Research and development expenses were $681.9 million for the nine months ended September 30, 2023, compared to $663.3 million for the same period of 2022, an increase of $18.6 million. The increase in research and development expenses primarily reflects the following:

  • $39.4 million increase in clinical trial expenses primarily due to an increased patient enrollment and site activation for the Company’s MIS51ON, MOMENTUM, ENVISION programs, as well as additional PPMO and LGMD clinical trials;
  • $31.0 million increase in compensation and other personnel expenses primarily due to changes in headcount;
  • $18.0 million increase in stock-based compensation expense primarily due to changes in headcount and the value of stock awards, as well as the achievement of performance conditions related to certain PSUs as of the nine months ended September 30, 2023;
  • $13.5 million increase in facility- and technology-related expenses primarily due to the Company’s continuing expansion efforts;
  • $12.0 million increase in research and other expenses primarily driven by an increase in sponsored research with academic institutions during the nine months ended September 30, 2023 and an increase in lab-related expenses as a result of changes in headcount;
  • $7.8 million increase in professional service expenses primarily due to an increase in reliance on third-party research and development contractors for the launch of ELEVIDYS prior to the ELEVIDYS approval in June 2023 and for clinical programs;
  • $3.5 million increase in collaboration cost-sharing expenses primarily due to the timing of expense incurred related to Genethon’s micro-dystrophin drug candidate;
  • $1.5 million increase in pre-clinical expenses primarily due to an increase in toxicology study activity across multiple gene therapy and PPMO platforms;
  • $4.9 million decrease in up-front, milestone and other expenses primarily due to $7.8 million of up-front payments as a result of the execution of certain research and license agreements, $4.5 million of expense incurred as a result of milestone achievements in certain research and license agreements and $4.5 million of option and termination expenses in the nine months ended September 30, 2022, partially offset by $7.8 million of up-front payments as a result of the execution of certain research and license agreements and $3.9 million of expense incurred as a result of the milestone achievements in certain research and license agreements in the same period of 2023;
  • $86.2 million decrease in manufacturing expenses primarily due to lower purchases of raw material consumables in the nine months ended September 30, 2023, compared to the same period of 2022, as well as the capitalization of commercial batches of ELEVIDYS, the $53.0 million shortfall payment accrual related to the gene therapy manufacturing and supply agreement with Thermo Fisher Scientific, Inc. and the $17.1 million termination charge related to the manufacturing and supply agreement with Henogen SA, both of which occurred in the nine months ended September 30, 2022, with no similar activity in the same period of 2023. These amounts were partially offset by a continuing ramp-up of SRP-9001 manufacturing prior to the ELEVIDYS approval in June 2023 and continued manufacturing of clinical batches of SRP-9001; and
  • $17.0 million increase in the offset to expense associated with a collaboration reimbursement from Roche due to continuing development of the Company’s SRP-9001 gene therapy programs.

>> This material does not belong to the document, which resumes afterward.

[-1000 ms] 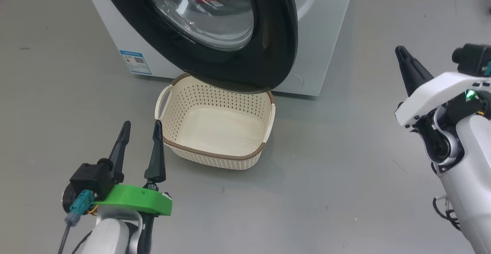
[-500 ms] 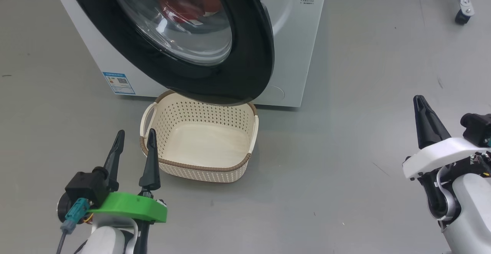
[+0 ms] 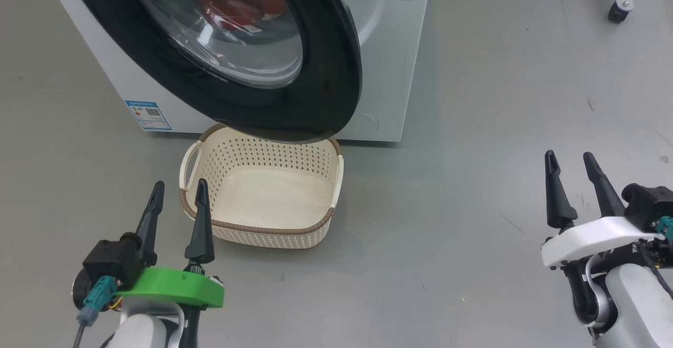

Non-GAAP research and development expenses were $163.9 million and $193.7 million for the three months ended September 30, 2023 and 2022, respectively, a decrease of $29.8 million. Non-GAAP research and development expenses were $596.8 million and $597.3 million for the nine months ended September 30, 2023 and 2022, respectively, a decrease of $0.5 million.

Selling, general and administrative

Selling, general and administrative expenses were $120.9 million for the three months ended September 30, 2023, compared to $104.8 million for the same period in 2022, an increase of $16.1 million. The increase in selling, general and administrative expenses primarily reflects the following:

  • $12.8 million increase in professional service expenses primarily due to an increase in reliance on third-party selling, general and administrative contractors for the launch of ELEVIDYS and ongoing litigation matters;
  • $6.6 million increase in compensation and other personnel expenses primarily due to changes in headcount;
  • $3.4 million increase in facility- and technology-related expenses primarily due to the Company’s continuing expansion efforts;
  • $3.2 million increase in other expenses primarily due to changes in charitable contribution activity; and
  • $9.9 million decrease in stock-based compensation expense primarily related to the Chief Executive Officer grant modification agreement executed in 2022, partially offset by the achievement of performance conditions related to certain PSUs, as well as changes in headcount and the value of stock awards.

Selling, general and administrative expenses were $350.2 million for the nine months ended September 30, 2023, compared to $330.9 million for the same period in 2022, an increase of $19.3 million. The increase in selling, general and administrative expenses primarily reflects the following:

  • $42.6 million increase in professional service expenses primarily due to an increase in reliance on third-party selling, general and administrative contractors for the launch of ELEVIDYS and ongoing litigation matters;
  • $27.3 million increase in compensation and other personnel expenses primarily due to changes in headcount;
  • $7.3 million increase in facility- and technology-related expenses primarily due to the Company’s continuing expansion efforts;
  • $6.1 million increase in other expenses primarily due to changes in charitable contribution activity; and
  • $63.8 million decrease in stock-based compensation expense primarily related to the Chief Executive Officer grant modification agreement executed in 2022, partially offset by the achievement of performance conditions related to certain PSUs as of the nine months ended September 30, 2023, as well as changes in headcount and the value of stock awards.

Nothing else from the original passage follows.